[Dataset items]
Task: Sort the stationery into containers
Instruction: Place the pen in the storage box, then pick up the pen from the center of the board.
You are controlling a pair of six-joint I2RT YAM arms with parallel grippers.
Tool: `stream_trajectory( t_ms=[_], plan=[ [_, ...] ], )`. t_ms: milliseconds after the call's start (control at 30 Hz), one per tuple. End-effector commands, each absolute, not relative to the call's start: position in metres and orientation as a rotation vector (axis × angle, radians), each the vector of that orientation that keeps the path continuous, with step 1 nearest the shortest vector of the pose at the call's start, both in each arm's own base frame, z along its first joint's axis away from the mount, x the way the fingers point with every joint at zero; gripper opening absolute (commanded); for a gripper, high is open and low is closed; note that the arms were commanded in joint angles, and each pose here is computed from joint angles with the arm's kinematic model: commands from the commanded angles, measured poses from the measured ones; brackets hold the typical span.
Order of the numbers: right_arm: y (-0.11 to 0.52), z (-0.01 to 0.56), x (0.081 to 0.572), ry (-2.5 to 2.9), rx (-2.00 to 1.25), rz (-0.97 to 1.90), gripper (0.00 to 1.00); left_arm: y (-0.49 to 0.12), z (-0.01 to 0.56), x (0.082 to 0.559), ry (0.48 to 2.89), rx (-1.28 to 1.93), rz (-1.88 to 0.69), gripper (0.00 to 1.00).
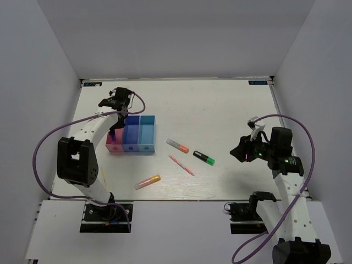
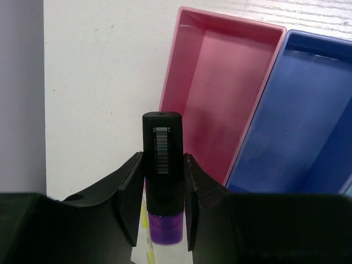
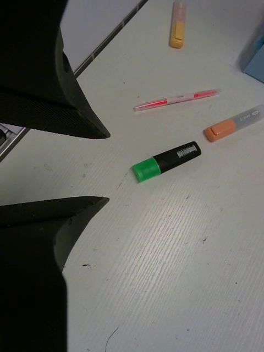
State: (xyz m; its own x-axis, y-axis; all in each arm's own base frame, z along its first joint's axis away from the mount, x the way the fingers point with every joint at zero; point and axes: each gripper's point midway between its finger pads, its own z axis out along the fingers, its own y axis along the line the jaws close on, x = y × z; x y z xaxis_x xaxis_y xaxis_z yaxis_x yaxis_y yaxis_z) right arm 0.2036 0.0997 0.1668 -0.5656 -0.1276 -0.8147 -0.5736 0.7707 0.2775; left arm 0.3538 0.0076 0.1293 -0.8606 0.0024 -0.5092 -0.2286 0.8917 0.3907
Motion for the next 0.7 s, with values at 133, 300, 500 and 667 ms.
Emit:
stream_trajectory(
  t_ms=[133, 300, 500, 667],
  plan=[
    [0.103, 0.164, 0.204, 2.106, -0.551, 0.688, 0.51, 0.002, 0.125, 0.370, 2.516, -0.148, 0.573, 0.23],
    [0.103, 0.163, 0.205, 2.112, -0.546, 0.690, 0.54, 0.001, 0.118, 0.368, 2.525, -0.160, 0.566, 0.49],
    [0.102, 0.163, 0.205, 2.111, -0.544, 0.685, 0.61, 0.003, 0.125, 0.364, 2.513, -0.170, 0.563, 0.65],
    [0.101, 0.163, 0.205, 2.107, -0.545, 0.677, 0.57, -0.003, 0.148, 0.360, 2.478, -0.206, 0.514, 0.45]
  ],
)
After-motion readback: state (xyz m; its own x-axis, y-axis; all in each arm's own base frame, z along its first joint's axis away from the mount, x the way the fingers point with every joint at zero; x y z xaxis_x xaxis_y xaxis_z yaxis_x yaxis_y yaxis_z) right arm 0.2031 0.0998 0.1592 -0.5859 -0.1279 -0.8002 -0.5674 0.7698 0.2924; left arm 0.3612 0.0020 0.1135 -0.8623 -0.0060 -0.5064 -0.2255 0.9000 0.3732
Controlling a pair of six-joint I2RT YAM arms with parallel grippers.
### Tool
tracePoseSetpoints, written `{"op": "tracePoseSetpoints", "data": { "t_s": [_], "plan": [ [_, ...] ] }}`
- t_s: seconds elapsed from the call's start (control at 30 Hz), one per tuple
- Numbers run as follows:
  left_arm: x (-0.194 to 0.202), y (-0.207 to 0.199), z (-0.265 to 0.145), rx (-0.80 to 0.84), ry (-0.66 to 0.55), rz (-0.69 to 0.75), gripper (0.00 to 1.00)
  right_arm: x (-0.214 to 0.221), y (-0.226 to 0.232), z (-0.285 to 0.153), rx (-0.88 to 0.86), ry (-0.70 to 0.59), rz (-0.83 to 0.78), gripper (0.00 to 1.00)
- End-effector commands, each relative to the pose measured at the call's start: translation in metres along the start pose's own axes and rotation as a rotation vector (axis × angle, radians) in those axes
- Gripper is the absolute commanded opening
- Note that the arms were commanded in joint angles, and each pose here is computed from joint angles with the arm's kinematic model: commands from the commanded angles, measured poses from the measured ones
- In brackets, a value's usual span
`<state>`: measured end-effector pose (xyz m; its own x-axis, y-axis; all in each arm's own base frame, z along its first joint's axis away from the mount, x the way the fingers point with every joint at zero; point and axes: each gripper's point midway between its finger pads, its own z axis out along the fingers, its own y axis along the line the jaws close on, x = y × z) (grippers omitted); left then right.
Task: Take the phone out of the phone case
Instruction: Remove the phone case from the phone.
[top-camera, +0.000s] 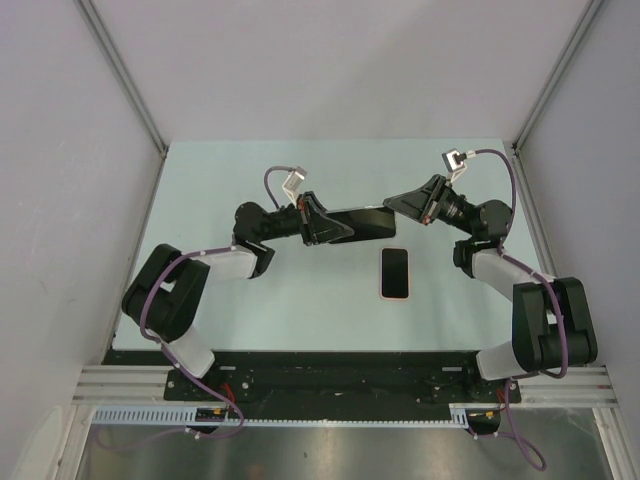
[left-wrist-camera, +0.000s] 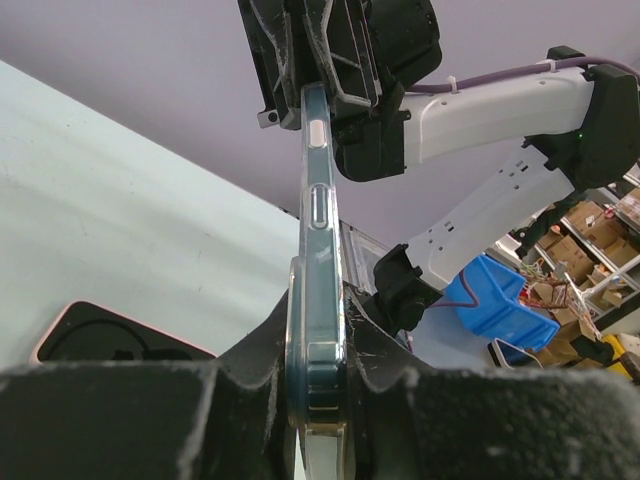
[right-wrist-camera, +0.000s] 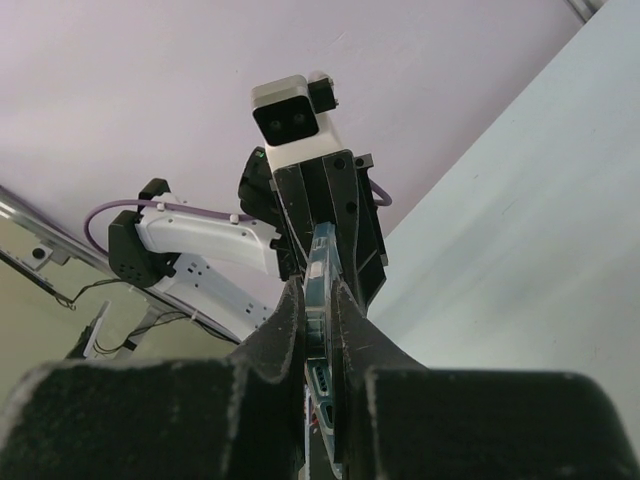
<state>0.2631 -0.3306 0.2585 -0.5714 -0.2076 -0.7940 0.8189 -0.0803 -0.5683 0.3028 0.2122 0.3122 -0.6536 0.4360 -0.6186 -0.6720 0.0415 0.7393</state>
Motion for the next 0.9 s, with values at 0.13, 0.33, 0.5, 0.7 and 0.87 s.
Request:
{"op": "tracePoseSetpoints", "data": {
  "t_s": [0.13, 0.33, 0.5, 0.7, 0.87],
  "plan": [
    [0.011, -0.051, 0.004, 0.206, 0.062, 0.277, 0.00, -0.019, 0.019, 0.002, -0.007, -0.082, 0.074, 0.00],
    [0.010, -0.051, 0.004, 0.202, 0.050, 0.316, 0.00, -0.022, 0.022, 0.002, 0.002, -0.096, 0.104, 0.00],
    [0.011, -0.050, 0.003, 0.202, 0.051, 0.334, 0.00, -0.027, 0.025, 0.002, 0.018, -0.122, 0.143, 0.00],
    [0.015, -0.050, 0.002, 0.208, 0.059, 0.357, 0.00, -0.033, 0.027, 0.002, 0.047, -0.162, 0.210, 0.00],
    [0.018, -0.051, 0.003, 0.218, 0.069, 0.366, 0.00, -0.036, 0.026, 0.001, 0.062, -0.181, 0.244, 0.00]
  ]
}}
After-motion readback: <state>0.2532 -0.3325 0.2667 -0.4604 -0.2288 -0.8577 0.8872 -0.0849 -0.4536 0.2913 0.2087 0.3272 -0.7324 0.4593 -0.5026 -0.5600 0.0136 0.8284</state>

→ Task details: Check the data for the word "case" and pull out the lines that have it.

→ Exercise answer:
Task: Take the phone out of the phone case
Instruction: Remove the phone case from the phone.

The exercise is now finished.